**PROBLEM DETAILS:** Please report each line in the material below that includes "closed".

**PROVIDED MATERIAL:**

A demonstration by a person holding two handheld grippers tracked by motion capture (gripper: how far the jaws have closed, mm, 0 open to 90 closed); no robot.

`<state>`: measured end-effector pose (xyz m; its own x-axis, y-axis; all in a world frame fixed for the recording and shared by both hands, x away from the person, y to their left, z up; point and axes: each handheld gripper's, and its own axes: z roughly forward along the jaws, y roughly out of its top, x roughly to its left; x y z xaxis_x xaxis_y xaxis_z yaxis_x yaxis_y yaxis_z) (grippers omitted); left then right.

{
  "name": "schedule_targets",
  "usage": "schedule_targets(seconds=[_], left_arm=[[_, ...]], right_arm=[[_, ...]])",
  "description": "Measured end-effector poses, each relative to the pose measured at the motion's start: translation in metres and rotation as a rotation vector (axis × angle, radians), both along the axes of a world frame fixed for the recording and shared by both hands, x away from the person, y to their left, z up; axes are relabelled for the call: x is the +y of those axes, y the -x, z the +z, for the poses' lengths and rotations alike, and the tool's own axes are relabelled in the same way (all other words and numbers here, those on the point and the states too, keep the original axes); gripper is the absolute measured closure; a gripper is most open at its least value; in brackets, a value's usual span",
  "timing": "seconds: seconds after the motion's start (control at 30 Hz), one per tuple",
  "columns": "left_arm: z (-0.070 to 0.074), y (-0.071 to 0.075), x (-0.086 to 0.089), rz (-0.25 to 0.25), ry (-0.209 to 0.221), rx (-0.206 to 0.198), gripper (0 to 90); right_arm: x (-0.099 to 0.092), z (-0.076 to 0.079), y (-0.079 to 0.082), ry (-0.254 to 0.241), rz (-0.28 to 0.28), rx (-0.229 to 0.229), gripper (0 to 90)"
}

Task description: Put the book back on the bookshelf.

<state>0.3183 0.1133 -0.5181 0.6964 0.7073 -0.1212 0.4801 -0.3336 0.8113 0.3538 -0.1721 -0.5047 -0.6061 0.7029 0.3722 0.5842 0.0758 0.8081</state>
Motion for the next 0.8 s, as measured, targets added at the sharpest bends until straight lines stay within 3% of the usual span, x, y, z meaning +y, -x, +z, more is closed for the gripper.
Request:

**YOUR SOLUTION:**
A demonstration by a person holding two handheld grippers tracked by motion capture (gripper: how far the jaws have closed, mm, 0 open to 90 closed); no robot.
Motion for the next 0.8 s, as measured, targets added at the sharpest bends until straight lines stay within 3% of the usual span, x, y, z meaning +y, -x, +z, more is closed for the gripper.

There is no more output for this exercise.